Karimi, F., Wagner, C., Lemmerich, F., Jadidi M., Strohmaier, M.: Inferring gender from names on the web: a comparative evaluation of gender detection methods. In: Proceedings of the 25th International Conference Companion on World Wide Web, pp. 53-54 (2016)
Computational social scientists often harness the Web as a "societal observatory" where data about human social behavior is collected. This data enables novel investigations of psychological, anthropological and sociological research questions. However, in the absence of demographic information, such as gender, many relevant research questions cannot be addressed. To tackle this problem, researchers often rely on automated methods to infer gender from name information provided on the web. However, little is known about the accuracy of existing gender-detection methods and how biased they are against certain sub-populations. In this paper, we address this question by systematically comparing several gender detection methods on a random sample of scientists for whom we know their full name, their gender and the country of their workplace. We further suggest a novel method that employs web-based image retrieval and gender recognition in facial images in order to augment name-based approaches. Our findings show that the performance of name-based gender detection approaches can be biased towards countries of origin and such biases can be reduced by combining name-based an image-based gender detection methods.

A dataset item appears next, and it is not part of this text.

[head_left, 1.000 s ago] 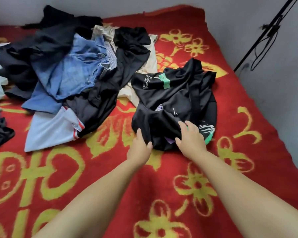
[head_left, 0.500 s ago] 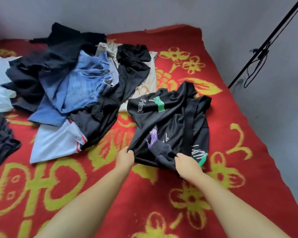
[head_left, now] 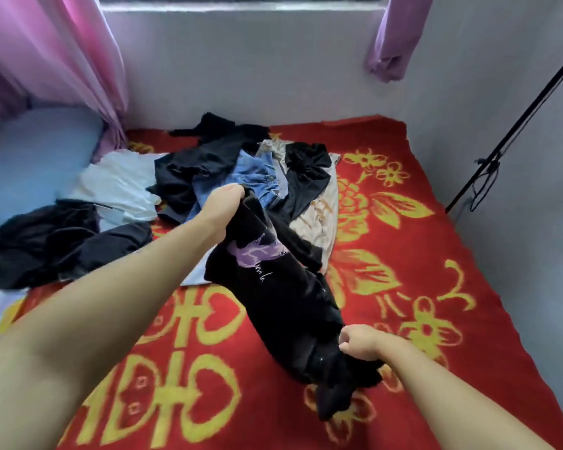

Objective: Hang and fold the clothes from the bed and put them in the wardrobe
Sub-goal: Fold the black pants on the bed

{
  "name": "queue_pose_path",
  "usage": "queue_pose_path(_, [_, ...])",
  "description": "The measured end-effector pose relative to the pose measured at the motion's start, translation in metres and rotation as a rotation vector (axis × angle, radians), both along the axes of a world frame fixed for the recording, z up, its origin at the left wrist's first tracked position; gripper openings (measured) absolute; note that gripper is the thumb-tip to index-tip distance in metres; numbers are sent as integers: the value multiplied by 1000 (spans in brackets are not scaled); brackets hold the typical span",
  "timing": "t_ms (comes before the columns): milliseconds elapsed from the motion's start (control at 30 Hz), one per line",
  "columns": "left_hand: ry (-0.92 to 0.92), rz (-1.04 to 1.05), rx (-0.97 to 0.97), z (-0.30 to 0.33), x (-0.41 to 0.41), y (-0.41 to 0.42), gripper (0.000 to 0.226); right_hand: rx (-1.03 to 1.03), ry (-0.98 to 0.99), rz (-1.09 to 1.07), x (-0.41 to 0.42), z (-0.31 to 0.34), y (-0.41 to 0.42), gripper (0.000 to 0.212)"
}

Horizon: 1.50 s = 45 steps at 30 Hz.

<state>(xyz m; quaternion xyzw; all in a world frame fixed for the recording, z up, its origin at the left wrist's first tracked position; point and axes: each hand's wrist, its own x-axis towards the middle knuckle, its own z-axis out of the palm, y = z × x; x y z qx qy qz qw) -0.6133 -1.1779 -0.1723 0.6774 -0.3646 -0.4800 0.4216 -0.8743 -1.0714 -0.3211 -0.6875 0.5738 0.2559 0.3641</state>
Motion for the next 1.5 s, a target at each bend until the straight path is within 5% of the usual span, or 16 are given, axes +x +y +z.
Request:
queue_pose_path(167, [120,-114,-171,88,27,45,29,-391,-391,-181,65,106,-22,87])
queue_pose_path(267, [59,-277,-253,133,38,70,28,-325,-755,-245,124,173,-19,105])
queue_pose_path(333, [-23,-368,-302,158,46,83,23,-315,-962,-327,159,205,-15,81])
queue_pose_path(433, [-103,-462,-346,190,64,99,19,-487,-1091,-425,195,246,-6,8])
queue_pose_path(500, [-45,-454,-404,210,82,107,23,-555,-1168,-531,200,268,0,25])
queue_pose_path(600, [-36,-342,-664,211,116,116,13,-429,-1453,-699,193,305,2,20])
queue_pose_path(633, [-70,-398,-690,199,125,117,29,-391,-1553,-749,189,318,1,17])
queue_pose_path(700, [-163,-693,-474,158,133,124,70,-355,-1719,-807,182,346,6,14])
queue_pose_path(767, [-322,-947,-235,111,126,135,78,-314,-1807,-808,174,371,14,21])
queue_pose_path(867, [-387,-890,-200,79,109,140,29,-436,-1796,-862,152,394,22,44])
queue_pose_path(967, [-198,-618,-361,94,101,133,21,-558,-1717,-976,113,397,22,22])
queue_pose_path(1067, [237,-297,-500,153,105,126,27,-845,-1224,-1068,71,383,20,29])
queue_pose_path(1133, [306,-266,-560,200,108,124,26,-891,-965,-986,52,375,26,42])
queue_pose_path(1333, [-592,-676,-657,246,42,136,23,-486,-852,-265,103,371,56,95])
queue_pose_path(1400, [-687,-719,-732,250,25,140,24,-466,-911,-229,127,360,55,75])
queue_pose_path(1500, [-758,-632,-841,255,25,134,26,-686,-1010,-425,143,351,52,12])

Karimi et al. present a name features-based gender inference model that they combine with the web-based image retrieval of facial images. The authors explore frequently used name-based gender classification tools (Sexmachine and Genderize) and utilize a labeled dataset of names of varying origins to evaluate and compare them based on accuracy and bias. They also utilized Face++ in order to infer gender by collecting the first five Google thumbnails from a full name search query -- applying image recognition on the resultant thumbnails. They further combined the more accurate gender inference tool -- Genderize -- with Face++ in two ways: with both methods given equal weight and where Genderize is used first and facial recognition is used for unidentified names. Both methods achieve high accuracy, with the method that uses Genderize first achieving an accuracy of 92% for inference. They propose this method as it increases the accuracy of gender detection across varying geographies. Considering the fact that popular names of non-Western industrialized countries (such as China, South Korea or Brazil) are not covered sufficiently in name databases, the combination of name and image-based gender inference methods can help reduce this bias.